» PROBLEM
Leaving the images aside, transcribe all the data below exactly.
-- SUPPLIED MATERIAL follows --
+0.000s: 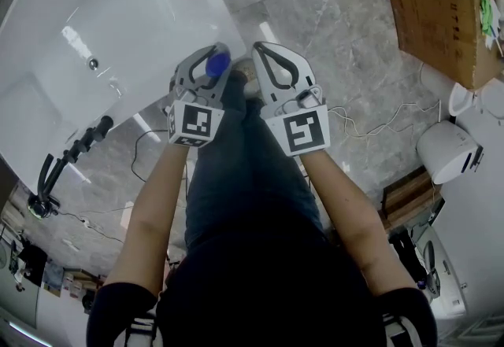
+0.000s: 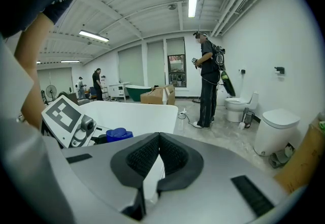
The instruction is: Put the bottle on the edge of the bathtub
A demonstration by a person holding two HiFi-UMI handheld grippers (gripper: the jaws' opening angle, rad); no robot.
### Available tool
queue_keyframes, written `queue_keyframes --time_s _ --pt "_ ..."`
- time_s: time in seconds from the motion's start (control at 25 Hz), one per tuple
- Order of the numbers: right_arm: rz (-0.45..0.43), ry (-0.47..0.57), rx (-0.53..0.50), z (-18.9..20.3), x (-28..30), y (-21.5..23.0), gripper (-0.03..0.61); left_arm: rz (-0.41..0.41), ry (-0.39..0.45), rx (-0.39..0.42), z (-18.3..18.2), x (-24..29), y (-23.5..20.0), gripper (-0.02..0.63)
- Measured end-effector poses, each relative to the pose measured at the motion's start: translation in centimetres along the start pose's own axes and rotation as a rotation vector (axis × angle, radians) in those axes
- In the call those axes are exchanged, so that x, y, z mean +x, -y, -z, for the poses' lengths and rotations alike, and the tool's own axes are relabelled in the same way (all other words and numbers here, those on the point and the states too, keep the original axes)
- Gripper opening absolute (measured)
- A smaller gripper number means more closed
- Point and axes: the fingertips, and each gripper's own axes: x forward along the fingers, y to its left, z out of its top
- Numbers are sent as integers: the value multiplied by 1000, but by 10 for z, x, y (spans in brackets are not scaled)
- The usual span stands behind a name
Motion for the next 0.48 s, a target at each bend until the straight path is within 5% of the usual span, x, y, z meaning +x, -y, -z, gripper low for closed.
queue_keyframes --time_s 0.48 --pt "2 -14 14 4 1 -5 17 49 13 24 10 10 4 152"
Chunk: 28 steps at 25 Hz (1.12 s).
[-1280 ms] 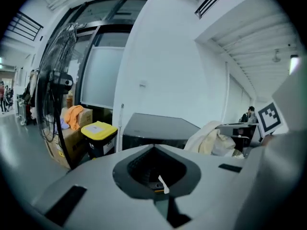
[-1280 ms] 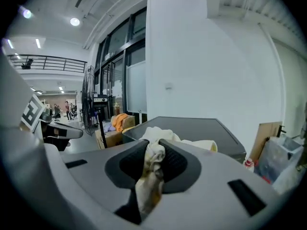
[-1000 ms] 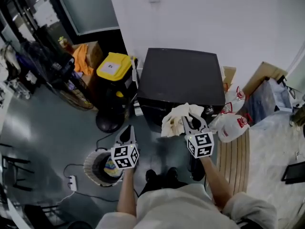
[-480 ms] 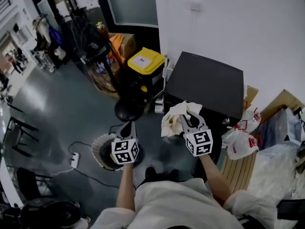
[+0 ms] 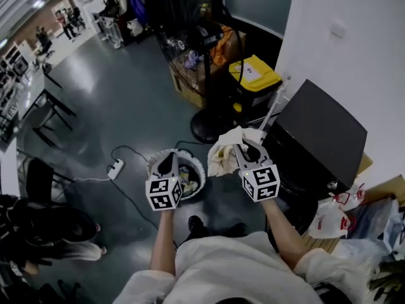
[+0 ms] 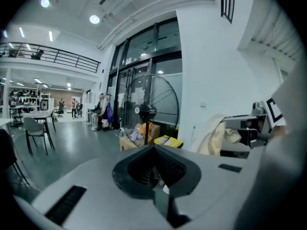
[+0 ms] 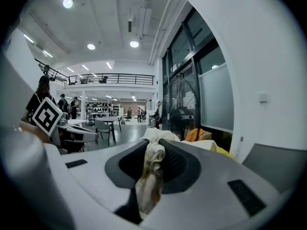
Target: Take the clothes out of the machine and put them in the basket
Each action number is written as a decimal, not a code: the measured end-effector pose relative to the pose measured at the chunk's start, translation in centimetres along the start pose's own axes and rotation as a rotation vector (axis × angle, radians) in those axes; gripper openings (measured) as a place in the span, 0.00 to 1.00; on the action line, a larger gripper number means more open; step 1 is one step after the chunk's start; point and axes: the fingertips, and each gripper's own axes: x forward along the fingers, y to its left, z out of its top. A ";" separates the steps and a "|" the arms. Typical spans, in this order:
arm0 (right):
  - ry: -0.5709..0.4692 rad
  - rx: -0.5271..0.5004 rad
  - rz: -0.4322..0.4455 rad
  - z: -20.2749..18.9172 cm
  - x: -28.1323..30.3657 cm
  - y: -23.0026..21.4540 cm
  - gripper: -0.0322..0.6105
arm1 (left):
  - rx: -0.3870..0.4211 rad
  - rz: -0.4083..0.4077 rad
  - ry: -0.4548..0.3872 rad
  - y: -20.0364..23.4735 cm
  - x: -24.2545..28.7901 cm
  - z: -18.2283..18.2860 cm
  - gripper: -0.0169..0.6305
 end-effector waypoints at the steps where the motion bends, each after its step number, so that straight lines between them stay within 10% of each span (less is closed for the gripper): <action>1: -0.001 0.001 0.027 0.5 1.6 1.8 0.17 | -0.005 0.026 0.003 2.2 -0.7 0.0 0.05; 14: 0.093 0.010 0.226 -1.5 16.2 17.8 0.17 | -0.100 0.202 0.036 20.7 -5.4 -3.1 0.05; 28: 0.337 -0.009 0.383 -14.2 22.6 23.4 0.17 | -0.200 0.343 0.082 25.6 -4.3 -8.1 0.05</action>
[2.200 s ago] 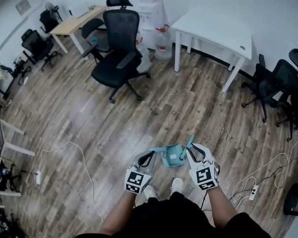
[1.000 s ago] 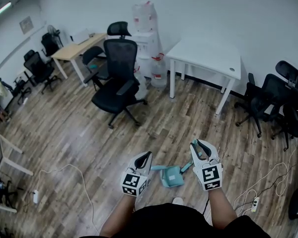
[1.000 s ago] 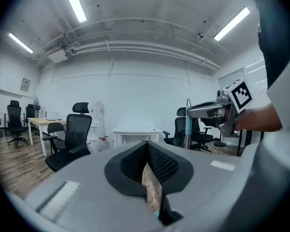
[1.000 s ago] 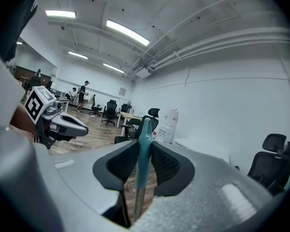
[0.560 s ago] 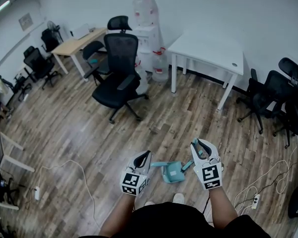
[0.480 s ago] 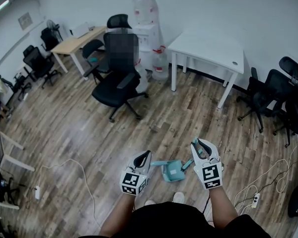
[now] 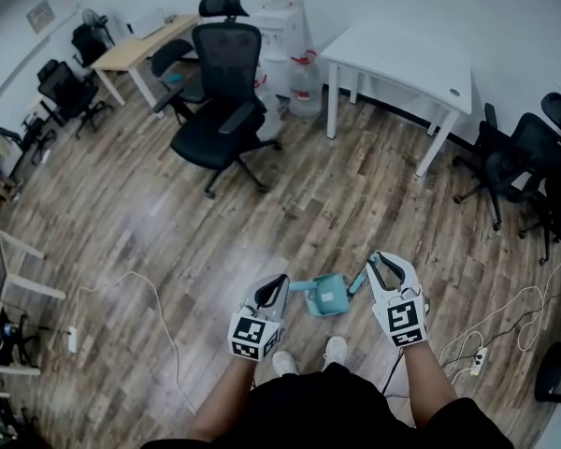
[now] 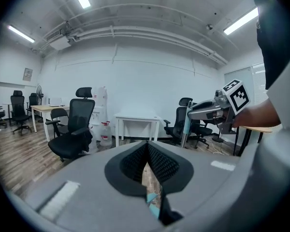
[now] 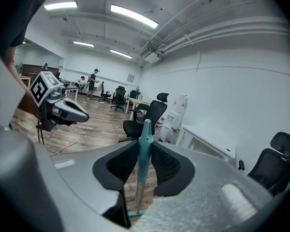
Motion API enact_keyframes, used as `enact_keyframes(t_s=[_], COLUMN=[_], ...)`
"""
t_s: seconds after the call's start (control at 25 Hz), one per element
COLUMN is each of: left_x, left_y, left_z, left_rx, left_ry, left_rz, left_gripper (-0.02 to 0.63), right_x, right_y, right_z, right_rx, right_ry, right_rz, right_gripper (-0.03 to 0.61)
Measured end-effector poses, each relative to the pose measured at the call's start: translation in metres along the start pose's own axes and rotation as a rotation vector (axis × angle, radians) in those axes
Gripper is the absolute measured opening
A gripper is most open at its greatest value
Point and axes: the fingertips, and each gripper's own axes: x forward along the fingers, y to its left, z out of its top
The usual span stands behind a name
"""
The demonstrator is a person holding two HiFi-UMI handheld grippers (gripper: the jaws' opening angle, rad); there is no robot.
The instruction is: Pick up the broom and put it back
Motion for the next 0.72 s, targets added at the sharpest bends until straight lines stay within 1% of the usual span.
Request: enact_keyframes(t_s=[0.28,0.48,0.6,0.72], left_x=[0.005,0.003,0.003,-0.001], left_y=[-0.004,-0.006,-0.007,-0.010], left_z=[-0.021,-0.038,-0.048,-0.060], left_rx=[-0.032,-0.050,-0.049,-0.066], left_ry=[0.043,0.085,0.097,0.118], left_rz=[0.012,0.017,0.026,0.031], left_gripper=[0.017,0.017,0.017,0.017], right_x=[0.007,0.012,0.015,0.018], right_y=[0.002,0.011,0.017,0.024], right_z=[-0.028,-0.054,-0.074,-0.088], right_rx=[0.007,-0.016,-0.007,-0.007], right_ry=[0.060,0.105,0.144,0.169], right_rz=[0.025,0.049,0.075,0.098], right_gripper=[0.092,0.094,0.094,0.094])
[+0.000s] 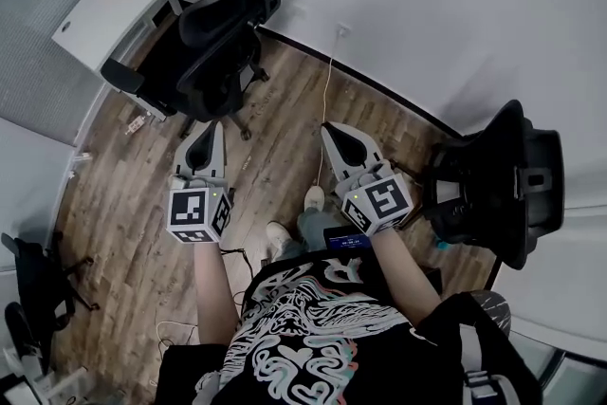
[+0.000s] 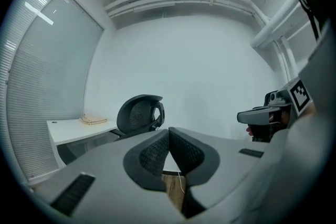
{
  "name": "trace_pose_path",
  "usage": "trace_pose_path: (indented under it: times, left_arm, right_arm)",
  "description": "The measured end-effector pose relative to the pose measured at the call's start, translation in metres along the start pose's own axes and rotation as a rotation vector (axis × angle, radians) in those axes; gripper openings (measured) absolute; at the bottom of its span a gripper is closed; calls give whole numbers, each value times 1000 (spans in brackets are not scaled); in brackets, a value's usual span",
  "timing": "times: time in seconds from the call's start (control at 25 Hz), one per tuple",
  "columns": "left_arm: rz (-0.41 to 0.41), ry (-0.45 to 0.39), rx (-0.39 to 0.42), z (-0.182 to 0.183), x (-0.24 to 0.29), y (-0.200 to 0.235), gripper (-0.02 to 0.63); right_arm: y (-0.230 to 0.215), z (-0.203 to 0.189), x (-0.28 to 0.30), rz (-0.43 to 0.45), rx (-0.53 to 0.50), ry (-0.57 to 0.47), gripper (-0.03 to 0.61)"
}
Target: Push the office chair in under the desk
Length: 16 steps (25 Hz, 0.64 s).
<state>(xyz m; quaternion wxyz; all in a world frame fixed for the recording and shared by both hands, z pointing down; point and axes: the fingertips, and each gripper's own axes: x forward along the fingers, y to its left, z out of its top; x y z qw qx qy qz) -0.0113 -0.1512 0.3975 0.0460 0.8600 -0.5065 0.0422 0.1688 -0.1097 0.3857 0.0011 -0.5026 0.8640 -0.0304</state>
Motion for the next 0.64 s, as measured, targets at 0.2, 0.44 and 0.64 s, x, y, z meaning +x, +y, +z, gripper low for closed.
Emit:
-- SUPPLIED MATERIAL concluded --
» FINAL ANSWER
+0.000s: 
+0.000s: 
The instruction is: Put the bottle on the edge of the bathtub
A demonstration by a person holding two HiFi-UMI handheld grippers (gripper: the jaws' opening angle, rad); no robot.
### Available tool
queue_keyframes, written `queue_keyframes --time_s _ --pt "_ ..."`
- time_s: time in seconds from the motion's start (control at 25 Hz), one per tuple
- Order of the numbers: right_arm: rz (-0.45..0.43), ry (-0.47..0.57), rx (-0.53..0.50), z (-18.9..20.3), x (-28..30), y (-21.5..23.0), gripper (-0.03..0.61); left_arm: rz (-0.41..0.41), ry (-0.39..0.45), rx (-0.39..0.42), z (-18.3..18.2), x (-24..29), y (-23.5..20.0), gripper (-0.02..0.63)
- Measured end-effector poses, each relative to the pose measured at the motion's start: translation in centimetres along the start pose's own axes and rotation as a rotation vector (axis × angle, radians) in those axes
- In the call those axes are exchanged, so that x, y, z mean +x, -y, -z, for the poses' lengths and rotations alike, and the tool's own axes are relabelled in the same way (all other words and numbers here, those on the point and the states too, keep the original axes)
- Gripper opening absolute (measured)
- A smaller gripper number means more closed
- Point and axes: the fingertips, and each gripper's own axes: x forward along the fingers, y to its left, z out of its top
- Numbers are sent as integers: the value multiplied by 1000, but by 10 for z, x, y (spans in brackets are not scaled)
- The usual span stands behind a name
Motion for the next 0.48 s, a target at each bend until the straight path is within 5% of the usual span, x, y, z meaning +x, -y, -z, gripper low for closed.
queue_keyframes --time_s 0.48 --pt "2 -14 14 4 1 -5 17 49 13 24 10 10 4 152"
Chunk: 28 steps at 25 Hz (1.12 s).
[-1280 ms] 
[-1280 ms] 
[-1000 ms] 
[-480 ms] 
[+0 ms] 
[+0 ms] 
[+0 ms] 
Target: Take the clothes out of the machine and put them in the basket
Each action number is written as a decimal, not a code: the measured end-effector pose relative to the pose measured at the chunk's start, translation in centimetres along the start pose's own axes and rotation as a rotation vector (axis × angle, radians) in those axes; gripper openings (measured) as a place in the span, 0.00 to 1.00; on the action line, a larger gripper number means more open; step 1 is one step after the chunk's start; point and axes: the fingertips, and each gripper's own axes: x forward along the fingers, y to its left, z out of its top. A ";" separates the steps and a "|" the arms. Typical spans, in this order:
arm0 (right):
  - ry: -0.5709..0.4692 rad
  - rx: -0.5271..0.5004 rad
  - rz: -0.4322..0.4455 rad
  - z: -20.2749..18.9172 cm
  - x: -28.1323..30.3657 cm
  - y: -23.0026..21.4540 cm
  - gripper: -0.0322..0.6105
arm1 (left):
  - rx: -0.3870..0.4211 rad
  - rz: -0.4083..0.4077 rad
  - ry: -0.4548..0.3872 rad
  - y: -20.0364..23.4735 cm
  - x: -24.2545..28.7901 cm
  - z: -18.2283..18.2860 cm
  - gripper: -0.0169..0.6305
 end-effector waypoints at the steps where the motion bends, each after its step number, so that straight lines between them stay within 10% of each span (less is closed for the gripper): <action>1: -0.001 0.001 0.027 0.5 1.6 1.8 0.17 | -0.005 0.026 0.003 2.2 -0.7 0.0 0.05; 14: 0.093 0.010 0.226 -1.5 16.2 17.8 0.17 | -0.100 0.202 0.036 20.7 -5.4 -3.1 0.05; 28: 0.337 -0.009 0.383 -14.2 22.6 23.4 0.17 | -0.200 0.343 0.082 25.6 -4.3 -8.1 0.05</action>
[2.200 s ago] 
[1.000 s ago] 
[1.000 s ago] 
[1.000 s ago] 
[0.560 s ago] 
[0.480 s ago] 
[now] 
[now] 
[now] 
Motion API enact_keyframes, used as `enact_keyframes(t_s=[_], COLUMN=[_], ...)`
"""
t_s: seconds after the call's start (control at 25 Hz), one per element
COLUMN is each of: left_x, left_y, left_z, left_rx, left_ry, left_rz, left_gripper (-0.02 to 0.63), right_x, right_y, right_z, right_rx, right_ry, right_rz, right_gripper (-0.03 to 0.61)
Measured end-effector poses, each relative to the pose measured at the call's start: translation in metres along the start pose's own axes and rotation as a rotation vector (axis × angle, radians) in those axes
Gripper is the absolute measured opening
A gripper is most open at its greatest value
Point and axes: the fingertips, and each gripper's own axes: x forward along the fingers, y to its left, z out of its top
The usual span stands behind a name
"""
The demonstrator is a person holding two HiFi-UMI handheld grippers (gripper: the jaws' opening angle, rad); there is no robot.
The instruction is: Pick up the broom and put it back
Motion for the next 0.72 s, targets added at the sharpest bends until straight lines stay within 1% of the usual span.
Request: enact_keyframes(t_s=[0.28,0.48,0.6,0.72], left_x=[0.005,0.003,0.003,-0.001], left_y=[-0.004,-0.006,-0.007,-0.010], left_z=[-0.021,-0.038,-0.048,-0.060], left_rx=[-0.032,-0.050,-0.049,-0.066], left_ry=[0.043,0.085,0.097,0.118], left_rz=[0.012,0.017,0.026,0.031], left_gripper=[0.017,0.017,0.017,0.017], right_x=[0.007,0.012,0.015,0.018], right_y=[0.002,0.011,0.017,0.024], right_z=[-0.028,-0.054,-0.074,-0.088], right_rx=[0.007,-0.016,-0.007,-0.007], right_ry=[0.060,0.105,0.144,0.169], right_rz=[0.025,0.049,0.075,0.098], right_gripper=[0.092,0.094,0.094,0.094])
[+0.000s] 
[+0.000s] 
{
  "name": "trace_pose_path",
  "usage": "trace_pose_path: (indented under it: times, left_arm, right_arm)",
  "description": "The measured end-effector pose relative to the pose measured at the call's start, translation in metres along the start pose's own axes and rotation as a rotation vector (axis × angle, radians) in those axes; gripper openings (measured) absolute; at the bottom of its span a gripper is closed; calls give whole numbers, each value times 1000 (spans in brackets are not scaled); in brackets, a value's usual span",
  "timing": "times: time in seconds from the call's start (control at 25 Hz), one per tuple",
  "columns": "left_arm: rz (-0.41 to 0.41), ry (-0.45 to 0.39), rx (-0.39 to 0.42), z (-0.182 to 0.183), x (-0.24 to 0.29), y (-0.200 to 0.235), gripper (-0.02 to 0.63); right_arm: y (-0.230 to 0.215), z (-0.203 to 0.189), x (-0.28 to 0.30), rz (-0.43 to 0.45), rx (-0.53 to 0.50), ry (-0.57 to 0.47), gripper (-0.03 to 0.61)"
}
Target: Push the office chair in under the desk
Length: 16 steps (25 Hz, 0.64 s).
<state>(xyz m; quaternion wxyz; all in a world frame fixed for the recording and shared by both hands, z pointing down; point and axes: the fingertips, and each gripper's own axes: x forward along the fingers, y to its left, z out of its top; x y z qw qx qy qz) -0.0113 -0.1512 0.3975 0.0460 0.8600 -0.5065 0.0422 0.1688 -0.1097 0.3857 0.0011 -0.5026 0.8640 -0.0304</state>
Motion for the next 0.64 s, as measured, targets at 0.2, 0.44 and 0.64 s, x, y, z meaning +x, +y, +z, gripper low for closed.
Emit:

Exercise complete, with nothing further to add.